DATA SECTION:
★ ★ ★ ★ ★

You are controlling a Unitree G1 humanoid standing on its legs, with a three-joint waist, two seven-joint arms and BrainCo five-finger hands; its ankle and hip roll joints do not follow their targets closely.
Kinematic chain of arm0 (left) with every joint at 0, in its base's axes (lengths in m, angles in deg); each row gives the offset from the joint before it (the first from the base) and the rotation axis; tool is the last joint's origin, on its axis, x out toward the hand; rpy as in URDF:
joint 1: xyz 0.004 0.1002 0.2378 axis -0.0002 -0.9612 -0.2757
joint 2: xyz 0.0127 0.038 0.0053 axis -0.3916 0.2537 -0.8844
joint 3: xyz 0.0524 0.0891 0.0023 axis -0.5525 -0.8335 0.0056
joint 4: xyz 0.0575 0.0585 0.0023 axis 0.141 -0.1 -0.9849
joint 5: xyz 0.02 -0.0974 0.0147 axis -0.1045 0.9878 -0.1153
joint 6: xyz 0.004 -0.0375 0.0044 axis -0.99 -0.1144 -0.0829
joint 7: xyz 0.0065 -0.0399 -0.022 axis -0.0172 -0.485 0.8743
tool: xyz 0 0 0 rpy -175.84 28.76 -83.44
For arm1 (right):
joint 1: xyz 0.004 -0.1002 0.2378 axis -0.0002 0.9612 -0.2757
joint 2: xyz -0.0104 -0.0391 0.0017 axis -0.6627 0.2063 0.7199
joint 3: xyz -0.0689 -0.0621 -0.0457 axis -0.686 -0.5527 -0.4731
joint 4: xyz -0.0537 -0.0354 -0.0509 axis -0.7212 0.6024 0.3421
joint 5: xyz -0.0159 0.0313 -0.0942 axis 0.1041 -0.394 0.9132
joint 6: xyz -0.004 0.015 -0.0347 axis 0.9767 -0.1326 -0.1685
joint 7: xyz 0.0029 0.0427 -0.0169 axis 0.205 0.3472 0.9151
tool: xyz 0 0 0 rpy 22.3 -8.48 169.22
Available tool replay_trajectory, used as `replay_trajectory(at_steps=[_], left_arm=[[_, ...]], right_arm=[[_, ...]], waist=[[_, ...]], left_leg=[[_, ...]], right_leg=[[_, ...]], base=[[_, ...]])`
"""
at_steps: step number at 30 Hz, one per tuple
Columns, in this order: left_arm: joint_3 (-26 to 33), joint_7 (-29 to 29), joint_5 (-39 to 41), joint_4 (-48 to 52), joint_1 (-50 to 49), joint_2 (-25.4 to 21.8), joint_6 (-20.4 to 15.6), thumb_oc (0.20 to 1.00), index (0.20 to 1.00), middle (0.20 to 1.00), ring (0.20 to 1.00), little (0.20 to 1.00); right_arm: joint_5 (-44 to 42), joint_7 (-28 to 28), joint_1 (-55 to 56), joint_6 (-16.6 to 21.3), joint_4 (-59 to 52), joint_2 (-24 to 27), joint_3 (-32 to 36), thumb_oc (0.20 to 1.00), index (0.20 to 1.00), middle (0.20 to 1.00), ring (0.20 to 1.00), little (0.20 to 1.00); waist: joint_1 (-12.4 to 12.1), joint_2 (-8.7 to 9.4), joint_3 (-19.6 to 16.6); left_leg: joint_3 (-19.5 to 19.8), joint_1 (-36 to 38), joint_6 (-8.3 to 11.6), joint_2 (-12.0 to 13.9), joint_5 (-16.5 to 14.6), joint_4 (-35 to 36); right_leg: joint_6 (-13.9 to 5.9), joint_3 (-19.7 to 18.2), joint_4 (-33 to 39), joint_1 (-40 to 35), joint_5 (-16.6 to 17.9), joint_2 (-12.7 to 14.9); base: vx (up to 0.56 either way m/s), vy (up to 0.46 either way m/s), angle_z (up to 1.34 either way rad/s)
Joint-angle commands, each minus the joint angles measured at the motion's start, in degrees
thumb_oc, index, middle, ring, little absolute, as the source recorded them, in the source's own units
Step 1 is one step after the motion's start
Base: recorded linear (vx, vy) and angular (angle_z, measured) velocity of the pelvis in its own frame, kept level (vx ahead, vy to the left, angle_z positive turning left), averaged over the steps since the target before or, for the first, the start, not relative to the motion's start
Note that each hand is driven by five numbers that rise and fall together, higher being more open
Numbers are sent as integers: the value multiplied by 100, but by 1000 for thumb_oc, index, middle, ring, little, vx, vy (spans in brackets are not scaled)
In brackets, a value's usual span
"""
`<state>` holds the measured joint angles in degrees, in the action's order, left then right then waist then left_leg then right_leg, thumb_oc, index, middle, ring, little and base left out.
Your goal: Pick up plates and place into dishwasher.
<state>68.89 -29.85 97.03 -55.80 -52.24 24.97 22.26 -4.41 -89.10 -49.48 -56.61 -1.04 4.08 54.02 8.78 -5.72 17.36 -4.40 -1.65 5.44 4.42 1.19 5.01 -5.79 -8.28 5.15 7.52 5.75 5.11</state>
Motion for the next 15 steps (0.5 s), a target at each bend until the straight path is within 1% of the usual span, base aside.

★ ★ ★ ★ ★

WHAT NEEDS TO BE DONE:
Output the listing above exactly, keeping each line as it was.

SOLUTION FOR THIS TASK:
You are controlling a Unitree G1 humanoid standing on its legs, with a three-joint waist, two seven-joint arms and BrainCo five-finger hands; its ankle and hip roll joints do not follow their targets closely.
Kinematic chain of arm0 (left) with every joint at 0, in its base's axes (lengths in m, angles in deg); each row gives the offset from the joint before it (the first from the base) and the rotation axis; tool is the last joint's origin, on its axis, x out toward the hand; rpy as in URDF:
joint 1: xyz 0.004 0.1002 0.2378 axis -0.0002 -0.9612 -0.2757
joint 2: xyz 0.0127 0.038 0.0053 axis -0.3916 0.2537 -0.8844
joint 3: xyz 0.0524 0.0891 0.0023 axis -0.5525 -0.8335 0.0056
joint 4: xyz 0.0575 0.0585 0.0023 axis 0.141 -0.1 -0.9849
joint 5: xyz 0.02 -0.0974 0.0147 axis -0.1045 0.9878 -0.1153
joint 6: xyz 0.004 -0.0375 0.0044 axis -0.99 -0.1144 -0.0829
joint 7: xyz 0.0065 -0.0399 -0.022 axis -0.0172 -0.485 0.8743
tool: xyz 0 0 0 rpy -175.84 28.76 -83.44
For arm1 (right):
joint 1: xyz 0.004 -0.1002 0.2378 axis -0.0002 0.9612 -0.2757
joint 2: xyz -0.0104 -0.0391 0.0017 axis -0.6627 0.2063 0.7199
joint 3: xyz -0.0689 -0.0621 -0.0457 axis -0.686 -0.5527 -0.4731
joint 4: xyz -0.0537 -0.0354 -0.0509 axis -0.7212 0.6024 0.3421
joint 5: xyz -0.0159 0.0313 -0.0942 axis 0.1041 -0.394 0.9132
joint 6: xyz -0.004 0.015 -0.0347 axis 0.9767 -0.1326 -0.1685
joint 7: xyz 0.0029 0.0427 -0.0169 axis 0.205 0.3472 0.9151
tool: xyz 0 0 0 rpy 22.3 -8.48 169.22
Available tool replay_trajectory, used as `replay_trajectory(at_steps=[_], left_arm=[[_, ...]], right_arm=[[_, ...]], waist=[[_, ...]], left_leg=[[_, ...]], right_leg=[[_, ...]], base=[[_, ...]])`
"""
at_steps: step number at 30 Hz, one per tuple
Columns, in this order: left_arm: joint_3 (-26 to 33), joint_7 (-29 to 29), joint_5 (-39 to 41), joint_4 (-48 to 52), joint_1 (-50 to 49), joint_2 (-25.4 to 21.8), joint_6 (-20.4 to 15.6), thumb_oc (0.20 to 1.00), index (0.20 to 1.00), middle (0.20 to 1.00), ring (0.20 to 1.00), little (0.20 to 1.00); right_arm: joint_5 (-44 to 42), joint_7 (-28 to 28), joint_1 (-55 to 56), joint_6 (-16.6 to 21.3), joint_4 (-59 to 52), joint_2 (-24 to 27), joint_3 (-32 to 36), thumb_oc (0.20 to 1.00), index (0.20 to 1.00), middle (0.20 to 1.00), ring (0.20 to 1.00), little (0.20 to 1.00); waist: joint_1 (-12.4 to 12.1), joint_2 (-8.7 to 9.4), joint_3 (-19.6 to 16.6); left_leg: joint_3 (-19.5 to 19.8), joint_1 (-36 to 38), joint_6 (-8.3 to 11.6), joint_2 (-12.0 to 13.9), joint_5 (-16.5 to 14.6), joint_4 (-35 to 36); right_leg: joint_6 (-13.9 to 5.9), joint_3 (-19.7 to 18.2), joint_4 (-33 to 39), joint_1 (-40 to 35), joint_5 (-16.6 to 17.9), joint_2 (-12.7 to 14.9); base: vx (up to 0.56 either way m/s), vy (up to 0.46 either way m/s), angle_z (up to 1.34 either way rad/s)
Joint-angle commands, each minus the joint angles measured at the motion's start, in degrees
thumb_oc, index, middle, ring, little absolute, as the source recorded them, in the source's own units
Step 1 is one step after the motion's start
Base: recorded linear (vx, vy) and angular (angle_z, measured) velocity of the pelvis in its own frame, kept level (vx ahead, vy to the left, angle_z positive turning left), averaged over the steps since the target before or, for the first, the start, not relative to the motion's start
Note that each hand is driven by five numbers that rise and fall together, higher being more open
Numbers are sent as integers: the value multiplied by 100, but by 1000 for thumb_oc, index, middle, ring, little, vx, vy (spans in brackets are not scaled)
In brackets, a value's usual span
"""
`<state>` holds the measured joint angles in degrees, in the action's order, left then right then waist then left_leg then right_leg, thumb_oc, index, middle, ring, little and base left out.
Your goal: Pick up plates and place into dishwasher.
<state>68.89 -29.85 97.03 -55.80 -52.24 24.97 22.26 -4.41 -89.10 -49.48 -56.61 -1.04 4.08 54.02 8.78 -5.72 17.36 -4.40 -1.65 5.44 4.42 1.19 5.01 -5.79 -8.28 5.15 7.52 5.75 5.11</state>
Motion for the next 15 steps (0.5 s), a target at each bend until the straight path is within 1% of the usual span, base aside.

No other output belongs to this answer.